Data sharing

How to share your language resources?

When sharing language data, the FAIR principles can serve you as a guide in the process of making your resource available to other researchers in a useful way and thereby contribute to facilitating knowledge discovery.

You have several options to increase the FAIR-ness of your data:

For corpora

1️⃣ Publish and archive the data with LaRS@SWISSUbase

2️⃣ Include the corpus on the Linguistic Corpus Platform (LCP)

3️⃣ Add the corpus to the SSH Open Marketplace

4️⃣ Add your corpus on the webpage of the CLARIN Resource Families


For tools

1️⃣ Add your tool to the CLARIN Switchboard

2️⃣ Add your tool to the SSH Open Marketplace

3️⃣ Add your tool on the webpage of the CLARIN Resource Families


For lexical resources

1️⃣ Add your lexical resource on the SSH Open Marketplace

2️⃣ Add your lexical resource on the webpage of the CLARIN Resource Families


What are the recommended standard data formats?

Using standardized formats ensures that the data can be read/processed with widely used software. This makes your data easier to be integrated into various existing linguistic analysis tools or workflows, enhancing the accessibility and utility of your data.

Additionally, standardized data formats facilitate collaboration among researchers and institutions by reducing compatibility issues and promoting interoperability. This seamless exchange of linguistic data in a common format fosters a more open and collaborative research environment, accelerating the progress of linguistic studies and advancing our understanding of language in diverse contexts.
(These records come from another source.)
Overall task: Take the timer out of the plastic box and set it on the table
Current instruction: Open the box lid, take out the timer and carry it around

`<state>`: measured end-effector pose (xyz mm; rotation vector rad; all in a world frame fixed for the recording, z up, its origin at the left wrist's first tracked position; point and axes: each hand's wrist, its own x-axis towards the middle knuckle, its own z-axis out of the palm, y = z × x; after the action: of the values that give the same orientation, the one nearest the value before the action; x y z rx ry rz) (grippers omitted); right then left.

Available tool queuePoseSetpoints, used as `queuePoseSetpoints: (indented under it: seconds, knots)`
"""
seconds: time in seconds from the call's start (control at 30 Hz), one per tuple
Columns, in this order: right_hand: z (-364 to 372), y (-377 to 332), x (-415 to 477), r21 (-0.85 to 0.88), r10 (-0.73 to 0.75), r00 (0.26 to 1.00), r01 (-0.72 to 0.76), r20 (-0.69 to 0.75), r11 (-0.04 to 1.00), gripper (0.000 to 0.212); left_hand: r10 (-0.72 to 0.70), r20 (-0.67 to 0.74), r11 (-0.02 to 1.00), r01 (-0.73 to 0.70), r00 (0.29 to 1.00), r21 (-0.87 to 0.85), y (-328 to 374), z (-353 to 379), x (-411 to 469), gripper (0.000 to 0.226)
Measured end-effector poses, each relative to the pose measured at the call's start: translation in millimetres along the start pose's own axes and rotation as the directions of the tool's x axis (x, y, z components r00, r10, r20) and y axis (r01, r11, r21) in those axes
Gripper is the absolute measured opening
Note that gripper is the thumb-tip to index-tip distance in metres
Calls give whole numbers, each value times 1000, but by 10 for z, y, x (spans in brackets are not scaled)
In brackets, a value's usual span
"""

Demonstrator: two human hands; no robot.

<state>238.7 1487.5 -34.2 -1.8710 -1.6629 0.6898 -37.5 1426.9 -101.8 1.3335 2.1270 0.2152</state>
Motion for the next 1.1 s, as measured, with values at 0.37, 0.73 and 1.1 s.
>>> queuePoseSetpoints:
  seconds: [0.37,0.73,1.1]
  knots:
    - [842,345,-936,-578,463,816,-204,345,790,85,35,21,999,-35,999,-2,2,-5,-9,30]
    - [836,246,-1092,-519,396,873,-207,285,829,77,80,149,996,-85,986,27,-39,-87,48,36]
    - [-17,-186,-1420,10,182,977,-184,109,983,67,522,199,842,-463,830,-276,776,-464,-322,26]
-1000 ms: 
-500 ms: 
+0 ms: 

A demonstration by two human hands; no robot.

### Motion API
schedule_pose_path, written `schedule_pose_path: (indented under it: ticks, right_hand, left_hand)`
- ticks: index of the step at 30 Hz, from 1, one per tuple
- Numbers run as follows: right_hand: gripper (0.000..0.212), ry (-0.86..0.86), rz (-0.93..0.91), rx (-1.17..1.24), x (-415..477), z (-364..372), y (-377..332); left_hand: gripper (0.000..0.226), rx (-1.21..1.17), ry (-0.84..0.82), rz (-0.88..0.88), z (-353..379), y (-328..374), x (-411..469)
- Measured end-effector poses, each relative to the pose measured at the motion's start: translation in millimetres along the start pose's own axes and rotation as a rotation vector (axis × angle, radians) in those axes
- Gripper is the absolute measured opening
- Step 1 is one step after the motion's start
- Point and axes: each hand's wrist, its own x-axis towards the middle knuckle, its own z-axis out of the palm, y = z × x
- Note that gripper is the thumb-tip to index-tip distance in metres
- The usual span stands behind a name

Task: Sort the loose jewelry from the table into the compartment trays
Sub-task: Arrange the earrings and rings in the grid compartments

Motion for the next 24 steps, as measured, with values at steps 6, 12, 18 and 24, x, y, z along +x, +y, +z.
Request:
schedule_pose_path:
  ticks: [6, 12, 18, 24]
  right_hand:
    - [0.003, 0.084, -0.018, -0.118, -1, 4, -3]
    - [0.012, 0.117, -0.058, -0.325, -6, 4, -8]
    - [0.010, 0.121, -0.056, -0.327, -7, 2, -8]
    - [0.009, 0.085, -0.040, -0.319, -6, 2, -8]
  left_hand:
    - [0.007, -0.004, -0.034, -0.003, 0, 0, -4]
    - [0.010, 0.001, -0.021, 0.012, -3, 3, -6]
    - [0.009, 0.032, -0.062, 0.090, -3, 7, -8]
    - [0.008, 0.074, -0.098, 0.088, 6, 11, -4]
➡️ Researchers are encouraged to prioritize the use of standardized formats to maximize the impact of their work and contribute to the advancement of their field.

You can consult this CLARIN page on format recommendations to check whether you are using one of the standardized formats. More information can be found here: Standard data formats. For converting data or file formats, consider the SSH Conversion Hub in order to find a suitable tool.


I want to share my data. How can I find a suitable repository?

While there are innumerable options for sharing research data, it makes sense to follow recommendations for repositories that ensure the FAIRness of your data and support open research data practices, such as this list given by the Swiss National Science Foundation (SNSF).

CLARIN-CH recommends the Language Repository of Switzerland (LaRS@SWISSUBase) and the Linguistic Corpus Platform (LCP), which are specifically tailored to linguistic data and free for members of CLARIN-CH institutions.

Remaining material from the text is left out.